(Saved data entries)
= = = =
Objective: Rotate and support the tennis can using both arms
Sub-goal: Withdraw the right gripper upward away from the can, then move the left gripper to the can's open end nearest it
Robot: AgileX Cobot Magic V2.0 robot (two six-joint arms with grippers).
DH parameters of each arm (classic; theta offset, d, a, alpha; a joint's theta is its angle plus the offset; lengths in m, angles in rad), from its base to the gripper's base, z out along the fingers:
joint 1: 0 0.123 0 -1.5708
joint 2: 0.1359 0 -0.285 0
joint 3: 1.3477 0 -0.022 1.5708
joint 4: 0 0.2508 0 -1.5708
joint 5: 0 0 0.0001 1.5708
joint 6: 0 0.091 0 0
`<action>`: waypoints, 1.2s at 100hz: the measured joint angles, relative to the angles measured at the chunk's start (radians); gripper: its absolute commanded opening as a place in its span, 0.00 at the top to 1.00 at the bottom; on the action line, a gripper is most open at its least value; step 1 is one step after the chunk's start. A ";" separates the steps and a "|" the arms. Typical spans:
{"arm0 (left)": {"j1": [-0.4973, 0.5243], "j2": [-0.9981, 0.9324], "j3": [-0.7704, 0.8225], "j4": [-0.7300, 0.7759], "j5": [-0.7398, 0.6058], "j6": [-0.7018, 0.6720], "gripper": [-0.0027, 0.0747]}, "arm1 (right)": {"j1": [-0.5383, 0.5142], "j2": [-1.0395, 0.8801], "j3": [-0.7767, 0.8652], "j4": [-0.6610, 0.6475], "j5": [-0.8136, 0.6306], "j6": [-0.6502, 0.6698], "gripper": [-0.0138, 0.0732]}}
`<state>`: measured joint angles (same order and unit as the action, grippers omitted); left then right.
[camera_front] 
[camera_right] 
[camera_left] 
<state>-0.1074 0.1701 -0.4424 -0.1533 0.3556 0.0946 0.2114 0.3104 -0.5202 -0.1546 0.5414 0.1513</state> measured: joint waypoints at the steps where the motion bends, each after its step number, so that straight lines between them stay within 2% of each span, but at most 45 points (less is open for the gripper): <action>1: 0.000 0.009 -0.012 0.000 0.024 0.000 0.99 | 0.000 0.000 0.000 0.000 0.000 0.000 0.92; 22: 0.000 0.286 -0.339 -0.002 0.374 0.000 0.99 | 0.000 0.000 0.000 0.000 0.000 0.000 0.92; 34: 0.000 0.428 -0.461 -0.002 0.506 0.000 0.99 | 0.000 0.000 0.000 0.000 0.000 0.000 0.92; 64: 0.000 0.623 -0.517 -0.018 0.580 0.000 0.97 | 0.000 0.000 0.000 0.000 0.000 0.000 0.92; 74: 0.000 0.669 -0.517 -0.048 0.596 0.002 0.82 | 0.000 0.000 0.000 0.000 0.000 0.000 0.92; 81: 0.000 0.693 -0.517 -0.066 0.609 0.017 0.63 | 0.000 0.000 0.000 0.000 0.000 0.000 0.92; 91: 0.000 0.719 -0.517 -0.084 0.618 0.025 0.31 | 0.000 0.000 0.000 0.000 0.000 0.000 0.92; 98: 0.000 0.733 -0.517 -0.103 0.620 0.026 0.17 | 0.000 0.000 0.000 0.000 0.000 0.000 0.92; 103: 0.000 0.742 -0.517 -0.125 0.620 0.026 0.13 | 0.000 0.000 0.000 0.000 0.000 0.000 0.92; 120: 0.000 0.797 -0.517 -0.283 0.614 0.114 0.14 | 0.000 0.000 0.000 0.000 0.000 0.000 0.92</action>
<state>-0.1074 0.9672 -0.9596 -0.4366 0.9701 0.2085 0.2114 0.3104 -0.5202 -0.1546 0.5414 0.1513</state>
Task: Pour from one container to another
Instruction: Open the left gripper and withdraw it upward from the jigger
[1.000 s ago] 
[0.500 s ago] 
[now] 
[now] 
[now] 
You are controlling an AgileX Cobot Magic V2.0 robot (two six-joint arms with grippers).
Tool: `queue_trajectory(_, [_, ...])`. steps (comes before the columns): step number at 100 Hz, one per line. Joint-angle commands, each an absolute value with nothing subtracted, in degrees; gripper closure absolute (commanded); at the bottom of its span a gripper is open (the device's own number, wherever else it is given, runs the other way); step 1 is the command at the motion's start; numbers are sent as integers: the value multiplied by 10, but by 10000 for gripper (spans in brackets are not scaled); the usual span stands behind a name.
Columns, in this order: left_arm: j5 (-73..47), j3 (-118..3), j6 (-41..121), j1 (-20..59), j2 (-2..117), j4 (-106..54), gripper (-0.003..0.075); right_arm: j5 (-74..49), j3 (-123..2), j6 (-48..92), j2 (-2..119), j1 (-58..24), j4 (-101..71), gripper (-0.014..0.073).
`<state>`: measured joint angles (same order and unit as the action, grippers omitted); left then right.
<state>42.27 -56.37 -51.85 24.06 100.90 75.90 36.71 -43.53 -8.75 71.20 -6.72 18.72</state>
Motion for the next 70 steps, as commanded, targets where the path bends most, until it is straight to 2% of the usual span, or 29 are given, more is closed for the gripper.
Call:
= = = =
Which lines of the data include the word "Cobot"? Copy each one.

■ Solution:
Robot: AgileX Cobot Magic V2.0 robot (two six-joint arms with grippers).
You are controlling an AgileX Cobot Magic V2.0 robot (two six-joint arms with grippers).

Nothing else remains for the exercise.